[Data excerpts]
======

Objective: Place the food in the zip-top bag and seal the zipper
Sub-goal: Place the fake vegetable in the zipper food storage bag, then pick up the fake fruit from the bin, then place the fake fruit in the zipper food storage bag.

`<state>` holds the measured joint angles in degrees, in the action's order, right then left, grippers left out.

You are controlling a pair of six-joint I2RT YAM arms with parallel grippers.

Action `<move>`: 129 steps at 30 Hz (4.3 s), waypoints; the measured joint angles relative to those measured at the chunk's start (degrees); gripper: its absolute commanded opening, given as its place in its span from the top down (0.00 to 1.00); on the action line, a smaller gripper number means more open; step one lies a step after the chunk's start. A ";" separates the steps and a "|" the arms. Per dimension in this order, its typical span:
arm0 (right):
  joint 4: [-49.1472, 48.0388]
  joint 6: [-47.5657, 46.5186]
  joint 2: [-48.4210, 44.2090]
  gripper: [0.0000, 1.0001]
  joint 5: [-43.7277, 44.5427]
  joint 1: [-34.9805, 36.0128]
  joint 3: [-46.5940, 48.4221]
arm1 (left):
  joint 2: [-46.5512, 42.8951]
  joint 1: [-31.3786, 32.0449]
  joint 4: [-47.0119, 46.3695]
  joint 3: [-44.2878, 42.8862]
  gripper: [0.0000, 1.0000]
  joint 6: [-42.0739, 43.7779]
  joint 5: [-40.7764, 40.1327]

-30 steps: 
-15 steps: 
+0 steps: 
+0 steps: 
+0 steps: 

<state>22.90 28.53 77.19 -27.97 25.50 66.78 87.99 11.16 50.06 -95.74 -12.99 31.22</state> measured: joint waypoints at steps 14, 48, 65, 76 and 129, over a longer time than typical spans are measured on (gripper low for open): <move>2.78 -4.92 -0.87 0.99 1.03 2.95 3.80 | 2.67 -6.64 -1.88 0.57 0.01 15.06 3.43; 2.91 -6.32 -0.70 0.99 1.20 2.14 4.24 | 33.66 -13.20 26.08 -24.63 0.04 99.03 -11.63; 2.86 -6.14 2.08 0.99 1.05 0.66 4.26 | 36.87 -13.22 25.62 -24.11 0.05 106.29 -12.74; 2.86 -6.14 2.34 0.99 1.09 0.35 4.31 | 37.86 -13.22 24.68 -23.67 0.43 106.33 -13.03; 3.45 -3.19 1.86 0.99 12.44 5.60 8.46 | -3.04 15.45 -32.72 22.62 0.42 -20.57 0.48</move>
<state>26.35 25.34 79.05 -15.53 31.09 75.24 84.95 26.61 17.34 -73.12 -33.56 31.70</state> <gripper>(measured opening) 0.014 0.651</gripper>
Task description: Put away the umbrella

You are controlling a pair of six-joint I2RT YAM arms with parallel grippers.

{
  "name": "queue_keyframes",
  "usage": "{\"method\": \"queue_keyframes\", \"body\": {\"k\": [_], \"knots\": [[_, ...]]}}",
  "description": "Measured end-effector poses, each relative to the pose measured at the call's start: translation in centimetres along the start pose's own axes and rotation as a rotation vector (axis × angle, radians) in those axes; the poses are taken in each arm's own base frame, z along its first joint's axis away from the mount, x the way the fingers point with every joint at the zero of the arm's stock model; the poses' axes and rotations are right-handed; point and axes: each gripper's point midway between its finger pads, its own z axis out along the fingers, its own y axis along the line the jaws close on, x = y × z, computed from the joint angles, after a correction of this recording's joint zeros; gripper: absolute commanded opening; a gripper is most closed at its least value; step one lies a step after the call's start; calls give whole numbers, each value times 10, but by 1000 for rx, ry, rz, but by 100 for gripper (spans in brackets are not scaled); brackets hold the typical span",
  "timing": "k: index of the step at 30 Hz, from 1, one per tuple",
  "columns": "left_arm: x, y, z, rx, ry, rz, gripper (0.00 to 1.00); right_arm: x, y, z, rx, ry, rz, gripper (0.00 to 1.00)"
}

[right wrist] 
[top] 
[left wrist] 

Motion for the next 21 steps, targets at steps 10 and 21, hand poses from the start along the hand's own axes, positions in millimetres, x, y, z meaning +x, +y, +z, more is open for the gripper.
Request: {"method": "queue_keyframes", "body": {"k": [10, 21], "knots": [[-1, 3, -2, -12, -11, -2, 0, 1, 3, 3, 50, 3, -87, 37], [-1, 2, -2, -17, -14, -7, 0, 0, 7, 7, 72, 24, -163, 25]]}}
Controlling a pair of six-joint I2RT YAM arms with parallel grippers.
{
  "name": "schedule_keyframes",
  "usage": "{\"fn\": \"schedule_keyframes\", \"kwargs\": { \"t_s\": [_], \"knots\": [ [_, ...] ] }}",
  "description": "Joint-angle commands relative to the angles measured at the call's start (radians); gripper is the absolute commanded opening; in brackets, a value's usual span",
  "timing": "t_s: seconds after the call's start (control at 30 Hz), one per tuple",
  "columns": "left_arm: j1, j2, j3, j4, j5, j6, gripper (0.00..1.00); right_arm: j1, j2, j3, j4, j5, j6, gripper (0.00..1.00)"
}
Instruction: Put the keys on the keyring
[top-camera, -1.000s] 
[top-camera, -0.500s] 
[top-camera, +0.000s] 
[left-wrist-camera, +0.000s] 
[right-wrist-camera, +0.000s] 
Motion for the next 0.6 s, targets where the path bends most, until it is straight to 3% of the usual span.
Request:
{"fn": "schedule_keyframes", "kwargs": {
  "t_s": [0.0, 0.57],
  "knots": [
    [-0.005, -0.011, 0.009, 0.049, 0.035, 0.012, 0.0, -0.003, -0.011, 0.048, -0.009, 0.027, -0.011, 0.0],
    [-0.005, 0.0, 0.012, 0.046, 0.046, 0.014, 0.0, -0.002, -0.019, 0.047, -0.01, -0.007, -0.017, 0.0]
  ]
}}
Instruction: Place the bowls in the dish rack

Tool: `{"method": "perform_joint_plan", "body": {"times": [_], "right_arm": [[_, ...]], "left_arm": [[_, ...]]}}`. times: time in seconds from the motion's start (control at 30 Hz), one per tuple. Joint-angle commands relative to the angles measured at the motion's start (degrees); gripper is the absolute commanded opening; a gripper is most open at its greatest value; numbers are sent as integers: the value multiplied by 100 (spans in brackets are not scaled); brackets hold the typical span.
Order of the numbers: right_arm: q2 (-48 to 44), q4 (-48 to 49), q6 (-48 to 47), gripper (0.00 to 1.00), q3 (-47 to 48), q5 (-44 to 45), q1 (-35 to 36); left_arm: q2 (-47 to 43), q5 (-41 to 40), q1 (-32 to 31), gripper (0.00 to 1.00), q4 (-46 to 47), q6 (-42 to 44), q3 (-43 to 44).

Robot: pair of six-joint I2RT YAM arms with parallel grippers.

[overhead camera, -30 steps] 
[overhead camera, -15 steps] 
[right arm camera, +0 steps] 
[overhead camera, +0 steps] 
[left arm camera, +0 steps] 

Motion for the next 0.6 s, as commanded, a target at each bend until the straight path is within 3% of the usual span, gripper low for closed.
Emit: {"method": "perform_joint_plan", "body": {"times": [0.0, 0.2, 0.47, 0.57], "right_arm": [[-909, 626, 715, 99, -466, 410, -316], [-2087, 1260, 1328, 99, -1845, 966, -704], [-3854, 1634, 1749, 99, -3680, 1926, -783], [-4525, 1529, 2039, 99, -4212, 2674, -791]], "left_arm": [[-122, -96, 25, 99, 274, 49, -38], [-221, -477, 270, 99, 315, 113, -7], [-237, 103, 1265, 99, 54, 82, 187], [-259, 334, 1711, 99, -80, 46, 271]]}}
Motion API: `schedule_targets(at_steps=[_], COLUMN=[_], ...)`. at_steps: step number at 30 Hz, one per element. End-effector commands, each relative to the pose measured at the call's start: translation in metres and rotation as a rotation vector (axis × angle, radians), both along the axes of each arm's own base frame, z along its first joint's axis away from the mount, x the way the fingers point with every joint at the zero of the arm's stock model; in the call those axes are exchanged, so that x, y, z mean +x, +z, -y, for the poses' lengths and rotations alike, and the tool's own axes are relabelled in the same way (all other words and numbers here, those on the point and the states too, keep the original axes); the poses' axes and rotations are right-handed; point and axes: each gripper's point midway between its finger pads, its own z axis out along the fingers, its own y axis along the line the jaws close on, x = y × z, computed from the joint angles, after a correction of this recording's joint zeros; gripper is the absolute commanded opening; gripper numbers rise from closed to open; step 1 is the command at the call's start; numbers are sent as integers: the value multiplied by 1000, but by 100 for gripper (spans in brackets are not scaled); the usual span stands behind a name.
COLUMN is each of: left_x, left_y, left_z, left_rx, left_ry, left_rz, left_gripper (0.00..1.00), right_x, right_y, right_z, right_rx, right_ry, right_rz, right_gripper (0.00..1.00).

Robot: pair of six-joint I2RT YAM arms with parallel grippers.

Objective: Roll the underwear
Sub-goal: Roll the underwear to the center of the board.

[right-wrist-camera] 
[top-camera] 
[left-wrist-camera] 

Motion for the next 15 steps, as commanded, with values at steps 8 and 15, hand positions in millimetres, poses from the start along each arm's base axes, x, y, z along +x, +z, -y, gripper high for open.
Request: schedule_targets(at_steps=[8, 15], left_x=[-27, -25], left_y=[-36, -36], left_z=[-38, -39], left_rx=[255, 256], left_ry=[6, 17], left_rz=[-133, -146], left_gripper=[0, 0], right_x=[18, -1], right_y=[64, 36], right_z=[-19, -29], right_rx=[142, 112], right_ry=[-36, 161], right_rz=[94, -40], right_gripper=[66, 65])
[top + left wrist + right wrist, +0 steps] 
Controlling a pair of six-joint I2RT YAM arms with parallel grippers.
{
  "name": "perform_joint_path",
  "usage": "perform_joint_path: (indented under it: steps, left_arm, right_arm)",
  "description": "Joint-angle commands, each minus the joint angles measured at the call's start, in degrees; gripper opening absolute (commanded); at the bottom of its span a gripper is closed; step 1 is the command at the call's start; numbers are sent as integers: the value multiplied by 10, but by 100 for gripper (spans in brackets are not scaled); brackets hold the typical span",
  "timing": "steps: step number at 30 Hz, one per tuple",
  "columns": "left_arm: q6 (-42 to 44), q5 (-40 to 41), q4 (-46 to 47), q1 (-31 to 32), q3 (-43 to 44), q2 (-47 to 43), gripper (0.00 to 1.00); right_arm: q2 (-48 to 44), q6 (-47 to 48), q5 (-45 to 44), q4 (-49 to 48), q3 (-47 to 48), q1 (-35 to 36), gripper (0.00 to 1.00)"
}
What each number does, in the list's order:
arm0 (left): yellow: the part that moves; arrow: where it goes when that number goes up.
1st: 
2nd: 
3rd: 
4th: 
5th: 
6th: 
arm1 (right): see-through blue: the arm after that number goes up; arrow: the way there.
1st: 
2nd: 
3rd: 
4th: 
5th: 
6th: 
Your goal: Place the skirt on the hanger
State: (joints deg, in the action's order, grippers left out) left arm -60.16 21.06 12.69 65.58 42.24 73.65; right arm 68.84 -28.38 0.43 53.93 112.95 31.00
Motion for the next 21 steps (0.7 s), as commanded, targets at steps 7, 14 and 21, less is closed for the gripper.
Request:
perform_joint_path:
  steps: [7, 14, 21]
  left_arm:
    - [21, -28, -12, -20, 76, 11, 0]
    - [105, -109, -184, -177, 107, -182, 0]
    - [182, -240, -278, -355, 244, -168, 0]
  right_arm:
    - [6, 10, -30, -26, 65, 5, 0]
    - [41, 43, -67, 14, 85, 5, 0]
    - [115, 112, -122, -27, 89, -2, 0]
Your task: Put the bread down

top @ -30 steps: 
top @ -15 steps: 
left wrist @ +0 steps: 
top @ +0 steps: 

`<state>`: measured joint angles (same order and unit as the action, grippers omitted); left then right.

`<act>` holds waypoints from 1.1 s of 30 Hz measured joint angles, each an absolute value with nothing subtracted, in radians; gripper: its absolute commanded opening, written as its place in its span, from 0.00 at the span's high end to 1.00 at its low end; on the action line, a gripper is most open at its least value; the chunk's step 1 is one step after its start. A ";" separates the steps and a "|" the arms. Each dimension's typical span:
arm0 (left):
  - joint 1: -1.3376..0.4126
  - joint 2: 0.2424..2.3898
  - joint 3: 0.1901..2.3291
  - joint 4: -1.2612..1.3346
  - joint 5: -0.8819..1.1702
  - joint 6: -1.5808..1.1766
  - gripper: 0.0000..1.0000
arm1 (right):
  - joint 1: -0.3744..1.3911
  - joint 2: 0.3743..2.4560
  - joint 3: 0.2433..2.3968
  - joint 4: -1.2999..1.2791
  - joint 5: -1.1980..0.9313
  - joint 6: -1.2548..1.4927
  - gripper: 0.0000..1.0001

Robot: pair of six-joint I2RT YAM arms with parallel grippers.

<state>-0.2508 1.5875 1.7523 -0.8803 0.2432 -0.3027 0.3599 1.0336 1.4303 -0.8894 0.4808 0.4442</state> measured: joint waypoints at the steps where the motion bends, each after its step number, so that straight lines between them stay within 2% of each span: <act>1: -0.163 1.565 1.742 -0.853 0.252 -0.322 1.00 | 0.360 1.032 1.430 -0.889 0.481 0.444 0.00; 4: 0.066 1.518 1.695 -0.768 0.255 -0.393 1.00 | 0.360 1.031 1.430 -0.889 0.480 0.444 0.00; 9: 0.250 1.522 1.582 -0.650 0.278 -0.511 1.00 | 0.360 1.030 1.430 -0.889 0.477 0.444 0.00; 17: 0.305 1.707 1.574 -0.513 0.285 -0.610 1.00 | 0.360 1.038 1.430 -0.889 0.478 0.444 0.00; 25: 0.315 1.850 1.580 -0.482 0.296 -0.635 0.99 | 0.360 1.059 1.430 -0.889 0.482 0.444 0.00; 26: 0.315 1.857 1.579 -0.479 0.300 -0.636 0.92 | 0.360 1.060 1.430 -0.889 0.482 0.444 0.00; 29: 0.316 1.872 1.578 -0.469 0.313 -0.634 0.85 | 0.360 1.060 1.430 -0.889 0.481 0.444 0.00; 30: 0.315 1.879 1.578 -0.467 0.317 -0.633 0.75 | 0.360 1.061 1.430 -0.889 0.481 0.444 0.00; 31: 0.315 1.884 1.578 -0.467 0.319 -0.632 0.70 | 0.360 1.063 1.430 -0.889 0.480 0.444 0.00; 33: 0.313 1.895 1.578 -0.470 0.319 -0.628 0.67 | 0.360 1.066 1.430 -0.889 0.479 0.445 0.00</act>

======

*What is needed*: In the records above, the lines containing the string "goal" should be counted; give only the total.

*Response area*: 3